* [Your task]:
Omit all pictures and transcribe only the lines in the entries below that run from the line with "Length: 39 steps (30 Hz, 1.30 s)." through the line with "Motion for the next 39".

--- Input data Enclosed Below ---

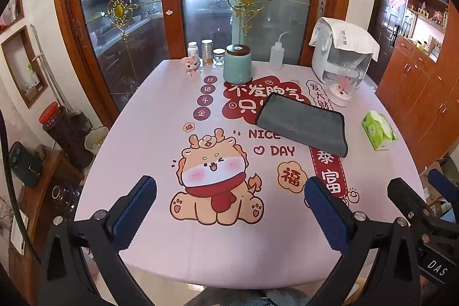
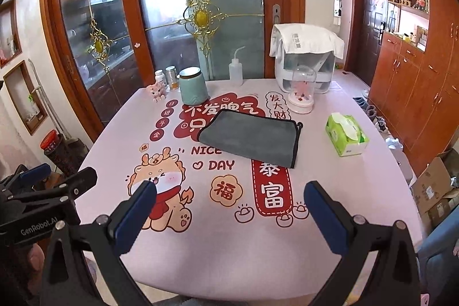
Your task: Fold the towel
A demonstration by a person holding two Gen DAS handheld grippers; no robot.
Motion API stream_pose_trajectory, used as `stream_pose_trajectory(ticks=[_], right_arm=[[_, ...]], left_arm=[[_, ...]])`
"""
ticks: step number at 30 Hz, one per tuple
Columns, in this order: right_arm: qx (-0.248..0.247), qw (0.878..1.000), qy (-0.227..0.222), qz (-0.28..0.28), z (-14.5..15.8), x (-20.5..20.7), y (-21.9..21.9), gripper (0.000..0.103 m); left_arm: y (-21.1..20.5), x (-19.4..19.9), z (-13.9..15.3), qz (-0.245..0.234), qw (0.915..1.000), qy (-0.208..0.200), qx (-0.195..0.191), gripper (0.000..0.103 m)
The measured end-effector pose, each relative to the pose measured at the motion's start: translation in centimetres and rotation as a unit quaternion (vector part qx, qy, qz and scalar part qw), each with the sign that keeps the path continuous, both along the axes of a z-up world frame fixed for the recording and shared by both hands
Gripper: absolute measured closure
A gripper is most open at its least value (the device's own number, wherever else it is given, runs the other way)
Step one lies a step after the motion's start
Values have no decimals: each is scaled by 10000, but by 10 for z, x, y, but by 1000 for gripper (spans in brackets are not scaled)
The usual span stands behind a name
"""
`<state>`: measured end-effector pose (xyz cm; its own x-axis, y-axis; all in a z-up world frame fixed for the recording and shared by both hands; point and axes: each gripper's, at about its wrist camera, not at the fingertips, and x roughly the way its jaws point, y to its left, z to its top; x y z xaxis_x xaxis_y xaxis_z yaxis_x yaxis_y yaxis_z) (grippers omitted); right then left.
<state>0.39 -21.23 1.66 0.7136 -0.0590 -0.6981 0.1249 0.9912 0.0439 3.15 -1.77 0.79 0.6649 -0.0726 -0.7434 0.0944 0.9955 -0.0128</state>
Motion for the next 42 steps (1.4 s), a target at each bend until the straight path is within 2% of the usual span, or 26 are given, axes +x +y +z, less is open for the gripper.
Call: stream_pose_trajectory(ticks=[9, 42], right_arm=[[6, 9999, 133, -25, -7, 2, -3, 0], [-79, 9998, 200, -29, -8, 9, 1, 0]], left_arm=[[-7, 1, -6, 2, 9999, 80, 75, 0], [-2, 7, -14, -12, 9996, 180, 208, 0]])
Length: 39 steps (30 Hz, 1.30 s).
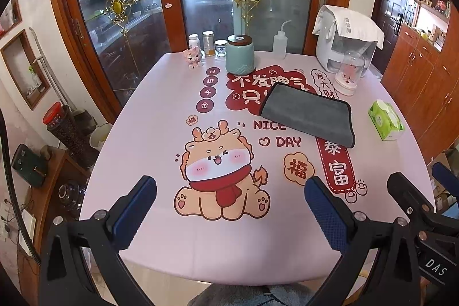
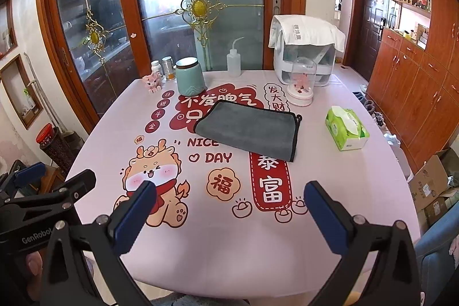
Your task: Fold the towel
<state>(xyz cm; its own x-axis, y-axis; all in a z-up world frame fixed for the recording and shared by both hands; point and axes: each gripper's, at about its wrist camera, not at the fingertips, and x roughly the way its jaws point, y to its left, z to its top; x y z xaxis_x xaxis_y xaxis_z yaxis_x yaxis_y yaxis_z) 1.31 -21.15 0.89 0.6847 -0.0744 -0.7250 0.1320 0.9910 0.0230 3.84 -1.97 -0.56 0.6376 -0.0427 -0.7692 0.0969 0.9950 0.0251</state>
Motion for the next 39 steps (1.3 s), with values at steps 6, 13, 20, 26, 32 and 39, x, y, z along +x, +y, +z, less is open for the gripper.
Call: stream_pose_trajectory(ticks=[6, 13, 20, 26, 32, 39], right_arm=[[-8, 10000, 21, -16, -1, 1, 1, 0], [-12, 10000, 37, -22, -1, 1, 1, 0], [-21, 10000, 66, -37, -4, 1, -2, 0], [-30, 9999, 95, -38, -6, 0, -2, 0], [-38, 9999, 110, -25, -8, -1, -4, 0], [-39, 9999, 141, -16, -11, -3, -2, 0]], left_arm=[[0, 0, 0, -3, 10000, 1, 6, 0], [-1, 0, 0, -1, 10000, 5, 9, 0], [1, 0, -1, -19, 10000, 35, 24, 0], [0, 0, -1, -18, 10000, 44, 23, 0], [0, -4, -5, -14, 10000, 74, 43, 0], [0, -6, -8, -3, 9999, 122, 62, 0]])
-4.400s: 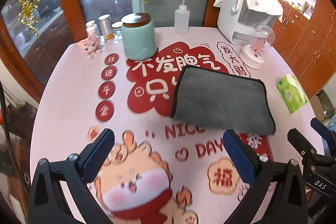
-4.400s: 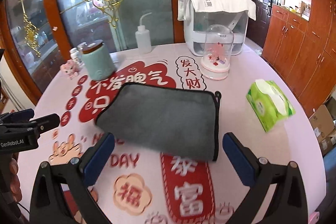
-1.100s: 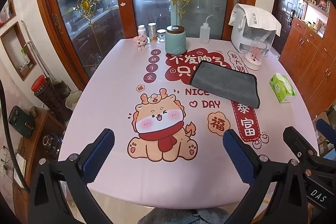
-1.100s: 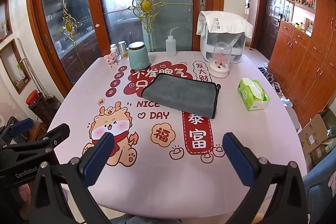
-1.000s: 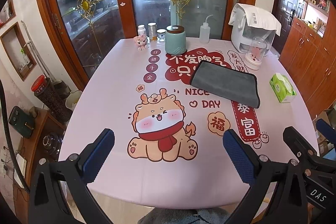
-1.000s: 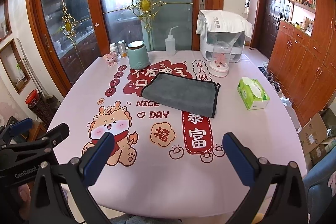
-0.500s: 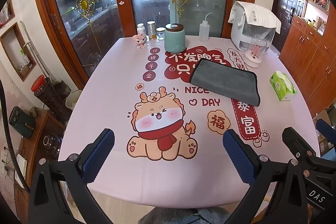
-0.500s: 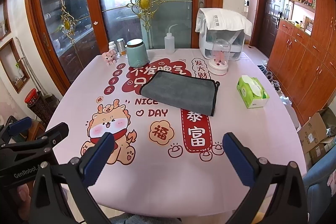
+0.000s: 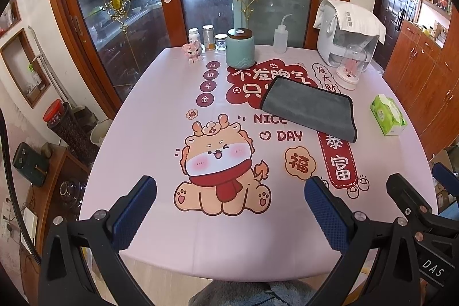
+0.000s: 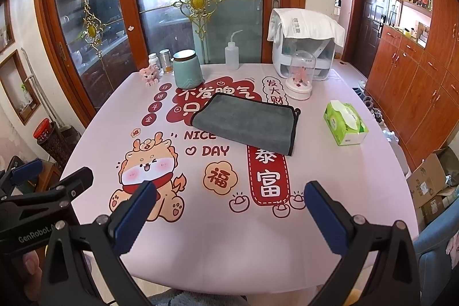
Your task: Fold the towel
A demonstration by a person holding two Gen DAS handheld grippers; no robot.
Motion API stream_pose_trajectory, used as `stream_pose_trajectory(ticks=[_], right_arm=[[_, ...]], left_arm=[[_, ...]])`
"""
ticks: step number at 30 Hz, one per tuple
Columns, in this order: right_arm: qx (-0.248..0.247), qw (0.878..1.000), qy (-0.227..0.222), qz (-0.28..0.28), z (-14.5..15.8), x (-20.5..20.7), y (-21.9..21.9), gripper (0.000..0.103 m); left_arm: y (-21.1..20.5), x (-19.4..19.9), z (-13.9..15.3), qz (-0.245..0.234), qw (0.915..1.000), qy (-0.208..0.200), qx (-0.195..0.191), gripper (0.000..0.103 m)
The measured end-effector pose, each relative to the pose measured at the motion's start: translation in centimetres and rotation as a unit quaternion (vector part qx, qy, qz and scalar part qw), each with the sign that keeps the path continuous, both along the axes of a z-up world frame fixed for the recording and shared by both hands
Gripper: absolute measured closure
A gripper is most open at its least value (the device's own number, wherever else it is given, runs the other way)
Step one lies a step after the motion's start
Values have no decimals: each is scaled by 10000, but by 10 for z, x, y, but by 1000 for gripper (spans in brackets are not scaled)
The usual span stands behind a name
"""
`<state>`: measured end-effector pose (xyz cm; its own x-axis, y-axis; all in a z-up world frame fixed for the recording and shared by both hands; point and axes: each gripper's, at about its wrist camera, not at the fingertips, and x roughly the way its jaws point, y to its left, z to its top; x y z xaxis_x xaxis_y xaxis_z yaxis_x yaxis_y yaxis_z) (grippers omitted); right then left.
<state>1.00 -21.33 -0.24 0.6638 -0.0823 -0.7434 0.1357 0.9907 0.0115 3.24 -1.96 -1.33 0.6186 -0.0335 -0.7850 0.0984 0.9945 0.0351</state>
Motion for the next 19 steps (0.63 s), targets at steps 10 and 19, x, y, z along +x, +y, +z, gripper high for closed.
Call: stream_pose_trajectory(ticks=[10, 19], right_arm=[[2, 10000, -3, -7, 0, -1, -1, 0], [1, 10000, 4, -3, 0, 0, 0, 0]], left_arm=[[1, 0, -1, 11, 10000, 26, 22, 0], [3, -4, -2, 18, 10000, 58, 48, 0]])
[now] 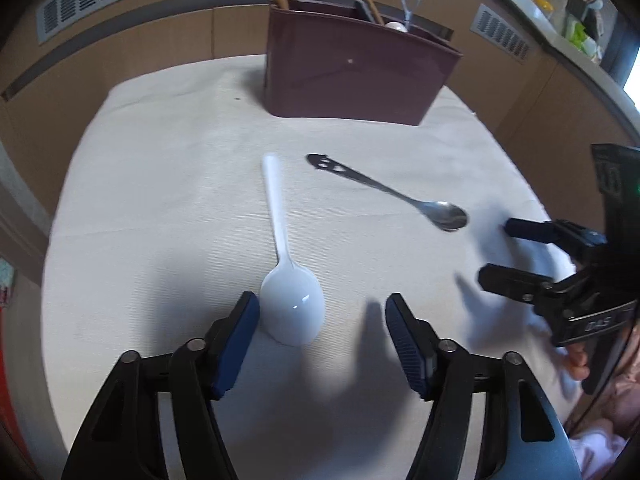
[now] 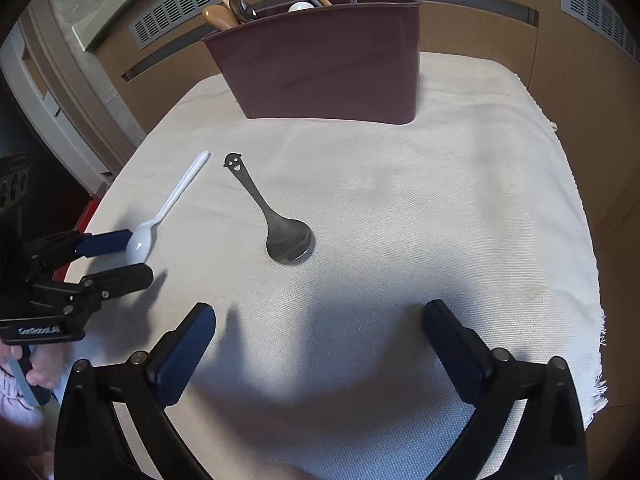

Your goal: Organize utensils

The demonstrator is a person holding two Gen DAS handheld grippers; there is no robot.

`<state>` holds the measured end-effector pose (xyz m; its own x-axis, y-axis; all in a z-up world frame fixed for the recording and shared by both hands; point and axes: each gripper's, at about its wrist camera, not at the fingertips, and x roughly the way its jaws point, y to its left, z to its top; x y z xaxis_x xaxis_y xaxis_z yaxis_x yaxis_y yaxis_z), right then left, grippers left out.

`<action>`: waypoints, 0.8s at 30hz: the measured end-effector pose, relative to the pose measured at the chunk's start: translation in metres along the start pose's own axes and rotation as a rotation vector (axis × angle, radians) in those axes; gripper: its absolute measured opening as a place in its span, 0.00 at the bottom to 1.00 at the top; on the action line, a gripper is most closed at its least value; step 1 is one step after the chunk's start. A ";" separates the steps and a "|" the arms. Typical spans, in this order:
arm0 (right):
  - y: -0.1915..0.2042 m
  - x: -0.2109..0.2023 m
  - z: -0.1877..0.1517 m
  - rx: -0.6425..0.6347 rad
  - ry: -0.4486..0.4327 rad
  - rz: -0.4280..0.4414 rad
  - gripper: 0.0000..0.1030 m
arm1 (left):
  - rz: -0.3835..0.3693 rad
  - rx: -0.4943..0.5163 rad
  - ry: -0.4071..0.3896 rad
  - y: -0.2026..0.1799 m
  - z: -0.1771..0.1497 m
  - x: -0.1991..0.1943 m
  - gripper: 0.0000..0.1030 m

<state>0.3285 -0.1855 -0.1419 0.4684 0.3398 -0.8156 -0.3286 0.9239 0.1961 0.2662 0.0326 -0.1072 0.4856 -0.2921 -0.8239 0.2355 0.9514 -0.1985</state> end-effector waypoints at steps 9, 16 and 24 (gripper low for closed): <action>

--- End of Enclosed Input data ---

* [Problem solution]:
Length: 39 steps (30 Hz, 1.30 s).
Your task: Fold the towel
<state>(xyz cm; its own x-axis, y-axis; all in a z-up world frame fixed for the recording and shared by both hands; point and axes: each gripper's, at about its wrist camera, not at the fingertips, and x roughly the way its jaws point, y to its left, z to its top; x y z xaxis_x xaxis_y xaxis_z yaxis_x yaxis_y yaxis_z) 1.31 -21.15 0.89 0.6847 -0.0744 -0.7250 0.1320 0.9910 0.0230 3.84 -1.97 -0.56 0.6376 -0.0427 -0.7692 0.0969 0.9950 0.0251</state>
Motion for the next 39 steps (1.3 s), with values at steps 6, 13, 20, 26, 32 and 39, x, y, z along +x, +y, +z, less is open for the gripper.

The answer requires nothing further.